I worked with a young studio from The Hague, focusing on smaller buildings and interiors. There are visionary studios in the Netherlands that push the boundaries to extremes (like MVRDV, OMA, Mecanoo and others). But at the same time, the Dutch are a conservative nation with a fondness for traditional brick architecture. So even a new residential neighbourhood can have a 1930s character. The guys in the studio tried to push perceptions and open up new possibilities. It was sometimes difficult to communicate with the clients and convince them.
Are you now fully dedicated to teaching in Prague?
Yes, we started intensively and after the first two weeks we hung huge posters in the faculty atrium with sometimes controversial questions about what the cities of the future could look like. There are a lot of serious problems, and we should address them immediately, but we do not want to be pessimistic. On the contrary, we try to awaken enthusiasm for finding new ways and bring as many people together as possible. That is why we are also using questions in the first exhibition to involve the whole faculty and eventually the public in the discussion.
And what do you do in particular? Visionary projects can slip into superficial or familiar solutions.
This is always a problem, at some stage in the research we need to limit the number of constraints we apply to the topic. We need to get away from gravity, for example. Because with this freedom we can explore the full potential of the idea. We then take the ideas and think about how they could be applied in today's world or in the near future. Winy uses the same format in MVRDV. Unless an extreme scenario presents itself, it is awfully hard to convince clients that the topic is even worth exploring and funding. For example, MVRDV started very early on with photovoltaics, an insignificant toy technology just twenty years ago. Today, almost everyone wants to put photovoltaic panels on their roof.
We are looking for principles in the bio-world that we are not yet using and can bring us value. In the first weeks of the semester, students came up with provocative questions like, "Can we build a new Atlantis, a city underwater?"- referring to the threat to cities from sea level rise. They were concerned with food production and the self-sufficiency of metropolises. They explored bioluminescent materials and ways to make the city shine only when we really need it. They have always worked out the vision at all scales - from the room to the impact on the planet.

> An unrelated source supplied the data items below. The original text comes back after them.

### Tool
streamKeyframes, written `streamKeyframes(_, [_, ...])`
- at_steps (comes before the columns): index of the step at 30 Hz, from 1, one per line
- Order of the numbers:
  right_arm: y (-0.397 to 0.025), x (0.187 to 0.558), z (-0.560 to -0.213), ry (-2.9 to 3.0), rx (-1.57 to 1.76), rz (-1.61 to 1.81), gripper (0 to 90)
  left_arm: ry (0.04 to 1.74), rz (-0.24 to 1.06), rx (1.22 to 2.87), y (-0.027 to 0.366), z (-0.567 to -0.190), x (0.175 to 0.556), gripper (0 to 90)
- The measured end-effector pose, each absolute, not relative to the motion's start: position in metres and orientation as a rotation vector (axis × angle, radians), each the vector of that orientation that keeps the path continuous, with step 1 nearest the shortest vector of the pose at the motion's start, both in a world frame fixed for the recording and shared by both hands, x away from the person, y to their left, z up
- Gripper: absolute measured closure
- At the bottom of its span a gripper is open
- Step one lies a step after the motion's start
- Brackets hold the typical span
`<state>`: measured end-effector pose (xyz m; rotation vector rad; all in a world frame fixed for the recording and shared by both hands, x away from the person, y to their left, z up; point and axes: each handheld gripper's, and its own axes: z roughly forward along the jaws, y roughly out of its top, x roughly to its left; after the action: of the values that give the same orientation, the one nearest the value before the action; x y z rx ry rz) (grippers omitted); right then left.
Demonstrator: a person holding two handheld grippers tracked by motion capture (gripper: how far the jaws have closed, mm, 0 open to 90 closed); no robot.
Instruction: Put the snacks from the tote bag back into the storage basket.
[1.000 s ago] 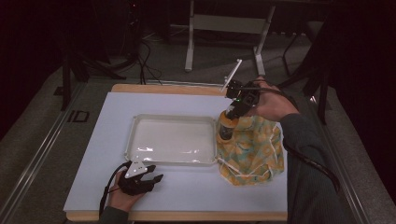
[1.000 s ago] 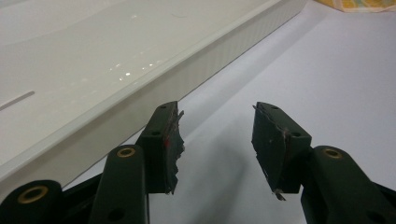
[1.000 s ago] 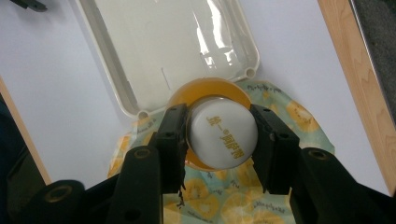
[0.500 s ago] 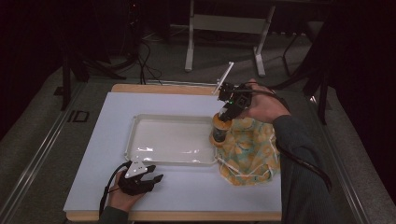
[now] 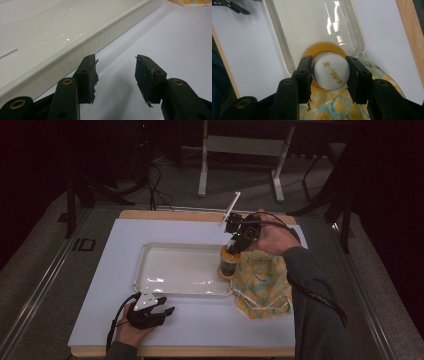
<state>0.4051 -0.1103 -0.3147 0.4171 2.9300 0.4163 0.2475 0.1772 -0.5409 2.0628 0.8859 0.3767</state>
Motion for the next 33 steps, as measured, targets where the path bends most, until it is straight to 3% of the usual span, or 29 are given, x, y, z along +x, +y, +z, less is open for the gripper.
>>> streamKeyframes(33, [-0.085,0.393,-0.347,2.966,0.370,0.397,58.9,0.884,0.373,2.064,0.177,-0.541,0.247,51.3])
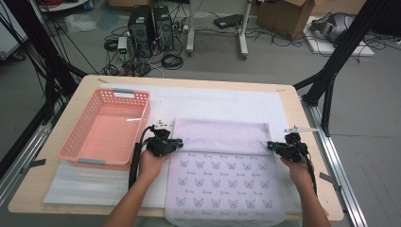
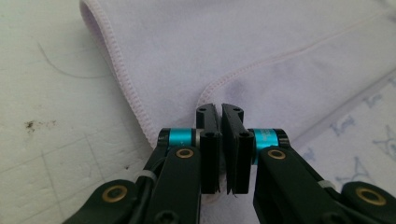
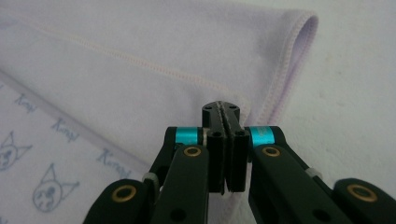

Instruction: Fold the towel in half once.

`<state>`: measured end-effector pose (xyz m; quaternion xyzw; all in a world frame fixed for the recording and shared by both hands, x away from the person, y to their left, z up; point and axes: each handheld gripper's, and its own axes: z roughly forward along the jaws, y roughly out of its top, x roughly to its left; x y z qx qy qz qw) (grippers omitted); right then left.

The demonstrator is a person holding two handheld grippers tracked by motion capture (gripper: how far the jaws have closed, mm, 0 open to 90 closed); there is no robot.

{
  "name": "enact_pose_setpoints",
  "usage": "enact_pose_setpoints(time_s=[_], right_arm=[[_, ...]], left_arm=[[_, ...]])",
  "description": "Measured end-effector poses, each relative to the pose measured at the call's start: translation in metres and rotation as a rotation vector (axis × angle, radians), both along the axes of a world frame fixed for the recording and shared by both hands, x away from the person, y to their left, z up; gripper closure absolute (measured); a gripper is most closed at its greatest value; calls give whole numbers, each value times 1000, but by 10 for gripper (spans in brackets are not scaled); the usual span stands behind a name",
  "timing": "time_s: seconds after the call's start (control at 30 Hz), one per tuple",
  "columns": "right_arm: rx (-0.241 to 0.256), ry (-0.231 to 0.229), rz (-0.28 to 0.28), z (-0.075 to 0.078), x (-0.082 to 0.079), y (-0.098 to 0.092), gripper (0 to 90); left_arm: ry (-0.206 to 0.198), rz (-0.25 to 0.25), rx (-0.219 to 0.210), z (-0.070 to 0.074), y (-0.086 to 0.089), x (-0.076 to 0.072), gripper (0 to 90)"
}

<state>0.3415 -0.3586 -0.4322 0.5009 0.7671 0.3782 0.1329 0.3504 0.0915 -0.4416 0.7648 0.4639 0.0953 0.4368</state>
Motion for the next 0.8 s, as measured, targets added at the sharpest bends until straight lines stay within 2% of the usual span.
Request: enact_pose_setpoints(time_s=[0.07, 0.17, 0.23, 0.33, 0.4, 0.43, 0.5, 0.53, 0.67, 0.8], right_arm=[[17, -12, -9, 0, -6, -4, 894], [31, -24, -11, 3, -11, -8, 891], [52, -45, -33, 5, -12, -10, 738], [85, -29, -48, 5, -9, -7, 539], [58, -23, -52, 1, -6, -2, 498], [33, -21, -51, -1, -4, 2, 559], [-2, -29, -41, -2, -5, 5, 780], [-11, -33, -41, -2, -6, 6, 850], [-9, -50, -22, 2, -13, 4, 864], [-2, -70, -11, 3, -26, -1, 864]], left_arm=[[-3, -9, -16, -1, 2, -4, 857], [-39, -16, -31, 1, 3, -12, 857], [-51, -11, -51, 2, 4, -13, 856], [-46, -15, -55, 0, 4, -13, 856], [-43, -12, -64, -2, 4, -13, 856], [-43, -11, -60, -2, 4, -13, 856], [-46, -10, -72, -3, 6, -14, 857], [-52, -11, -77, -3, 7, -16, 857], [-63, -13, -114, -2, 11, -23, 857], [-87, -36, -110, -3, 11, -35, 857]])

We are also inspired by the survival kit of travellers. When you go on a wilderness expedition, you find that every extra ounce is worth a lot and you look for things that have more than one use. That is a principle you can apply to architecture. But what defines a university? And what things in our lives are extra and get in the way like useless gear in the rainforest?
The studio will be open all year round, what awaits you in the summer semester?
Next semester, The Why Factory research will focus on the Czech Republic, a topic we dare not open without detailed research. We are contacting institutions and interesting personalities, collecting data from cities.
Is it difficult not to impose your personal worldview on students?
We teach them the methodology to be systematic and to draw conclusions that are transferable and applicable. Then we give them feedback and look for what is most interesting in what they have found. Winy has decades of experience and know-how behind it, which they are trying to pass on. But that does not mean that a student cannot come up with a new idea. That is also why experts like to work with students. You cannot always be on the lookout for new trends, and the youngest generation tends to pick up new knowledge automatically. We want to create a desire in students to have their careers look like this. Collaborative experiences with controversial visions that can lead to new solutions that our planet needs.